Anonymous wrote:You are a knucklehead it is most likely Cars and Coffee. They are organized and have permission from owner. They usually move around. We had them in Potomac shopping center for awhile Sunday morning at 8 am.
The owner liked it as everyone met had coffee and breakfast and broke up around 10am before a lot of customers came.
Anonymous wrote:Anonymous wrote:Boxes of carpet tacks all over the road.
This is OP - that's exactly what I thought as well!
Anonymous wrote:Boxes of carpet tacks all over the road.

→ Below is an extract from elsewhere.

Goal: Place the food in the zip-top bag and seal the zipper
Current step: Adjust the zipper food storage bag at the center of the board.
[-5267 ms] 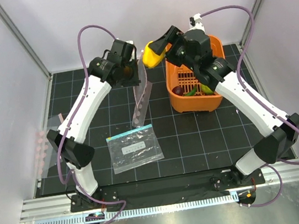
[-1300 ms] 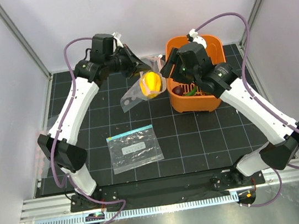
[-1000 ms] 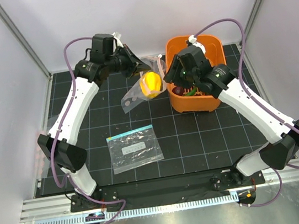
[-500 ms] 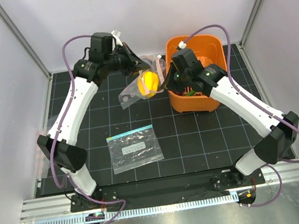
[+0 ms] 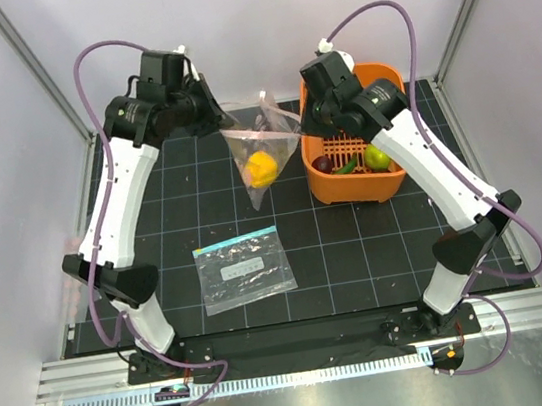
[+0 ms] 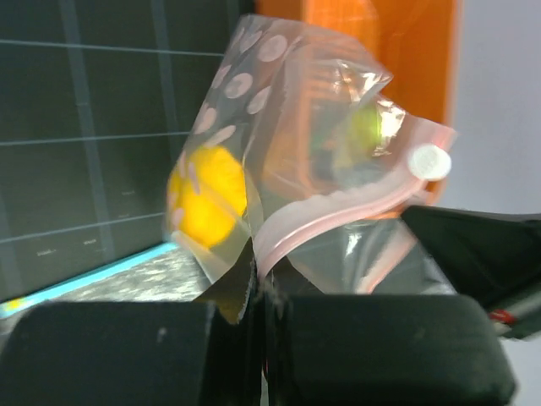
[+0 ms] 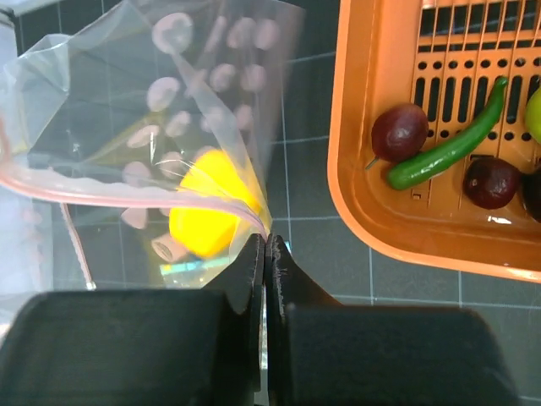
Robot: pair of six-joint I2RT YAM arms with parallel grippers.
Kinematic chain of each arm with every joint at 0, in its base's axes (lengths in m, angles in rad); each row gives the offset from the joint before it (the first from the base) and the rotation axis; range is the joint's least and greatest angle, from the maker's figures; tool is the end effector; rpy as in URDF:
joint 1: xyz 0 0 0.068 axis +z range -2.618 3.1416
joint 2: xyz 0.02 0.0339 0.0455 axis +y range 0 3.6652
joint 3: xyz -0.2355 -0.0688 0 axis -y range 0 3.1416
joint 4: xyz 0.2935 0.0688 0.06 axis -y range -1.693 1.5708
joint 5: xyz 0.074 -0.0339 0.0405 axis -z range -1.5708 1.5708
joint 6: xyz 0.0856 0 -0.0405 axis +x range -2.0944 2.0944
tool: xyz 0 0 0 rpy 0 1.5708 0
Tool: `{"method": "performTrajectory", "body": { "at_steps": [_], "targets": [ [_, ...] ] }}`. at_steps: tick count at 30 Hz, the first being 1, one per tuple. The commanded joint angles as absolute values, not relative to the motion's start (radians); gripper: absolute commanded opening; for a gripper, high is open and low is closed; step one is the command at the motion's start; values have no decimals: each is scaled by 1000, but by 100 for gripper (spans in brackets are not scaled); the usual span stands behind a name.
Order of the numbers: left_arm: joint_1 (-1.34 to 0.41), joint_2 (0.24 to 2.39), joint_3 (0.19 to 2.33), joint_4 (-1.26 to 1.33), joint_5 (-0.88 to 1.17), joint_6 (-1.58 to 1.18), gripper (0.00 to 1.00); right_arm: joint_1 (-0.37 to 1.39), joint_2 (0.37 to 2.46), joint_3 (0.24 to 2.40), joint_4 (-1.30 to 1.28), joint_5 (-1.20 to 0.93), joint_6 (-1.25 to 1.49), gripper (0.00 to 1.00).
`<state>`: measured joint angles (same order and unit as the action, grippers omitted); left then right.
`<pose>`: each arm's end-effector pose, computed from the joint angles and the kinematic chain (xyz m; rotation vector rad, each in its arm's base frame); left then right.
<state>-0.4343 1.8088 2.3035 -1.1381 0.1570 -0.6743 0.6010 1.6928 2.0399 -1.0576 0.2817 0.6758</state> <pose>0.3864 -0.1940 0.4394 -0.1870 2.3126 -0.7653 0.3621 0.2194 0.4016 0.2323 2.2614 0.3619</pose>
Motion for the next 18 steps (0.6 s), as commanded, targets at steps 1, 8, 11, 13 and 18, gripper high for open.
{"method": "performTrajectory", "body": {
  "at_steps": [1, 8, 11, 13, 18],
  "targets": [
    [-428, 1769, 2307, -1304, -91, -551, 0, 598, 1689, 2028, -1120, 318, 635, 1],
    [-430, 1743, 2360, -1373, -322, -489, 0, 595, 1724, 1983, -993, 157, 634, 1],
    [-433, 1736, 2385, -1378, -373, -473, 0, 569, 1750, 1979, -988, 83, 647, 1],
    [-439, 1746, 2379, -1379, -368, -472, 0, 554, 1775, 1961, -988, 52, 644, 6],
    [-494, 1752, 2260, -1306, -315, -489, 1, 525, 1775, 1942, -1016, 78, 600, 67]
  ]
}}
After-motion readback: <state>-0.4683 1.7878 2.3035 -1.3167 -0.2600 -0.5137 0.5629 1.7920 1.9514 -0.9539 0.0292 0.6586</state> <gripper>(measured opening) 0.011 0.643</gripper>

Anonymous wrote:My neighborhood, which is largely residential and generally quiet, has a small shopping center with an oversized parking lot on its edge. On the weekends, large groups of cars (maybe 60) have started to meet in this parking lot (usually empty after 8pm), rev their engines, blast music and basically hold the neighborhood hostage to noise. The shopping center owner has been notified but can't seem to do anything about it. The police are called every weekend and they eventually show up but do nothing (not even giving out citations for the noise).
I live several blocks away and I can hear the cars inside my house with the tv on. I can't imagine what it's like for the folks who live on the street near the shopping center.
If the owner and the policy won't or can't do anything, is there any other recourse?
(I'm really looking for concrete strategies, please.)
Anonymous wrote:Research the noise laws in your jurisdiction (don't rely on people here telling you what they say; they vary and you need to read the law itself). A property owner can be liable for excessive noise from their property. Write to the shopping center owner at every opportunity, and if the law supports you, threaten legal action. The owner could, for instance, set up blockades at the entrances to the lot, so saying that the owner is powerless is false. If a group of random people showed up on your lawn and started having loud parties there every weekend, you could do something about it, and so can the shopping center owner.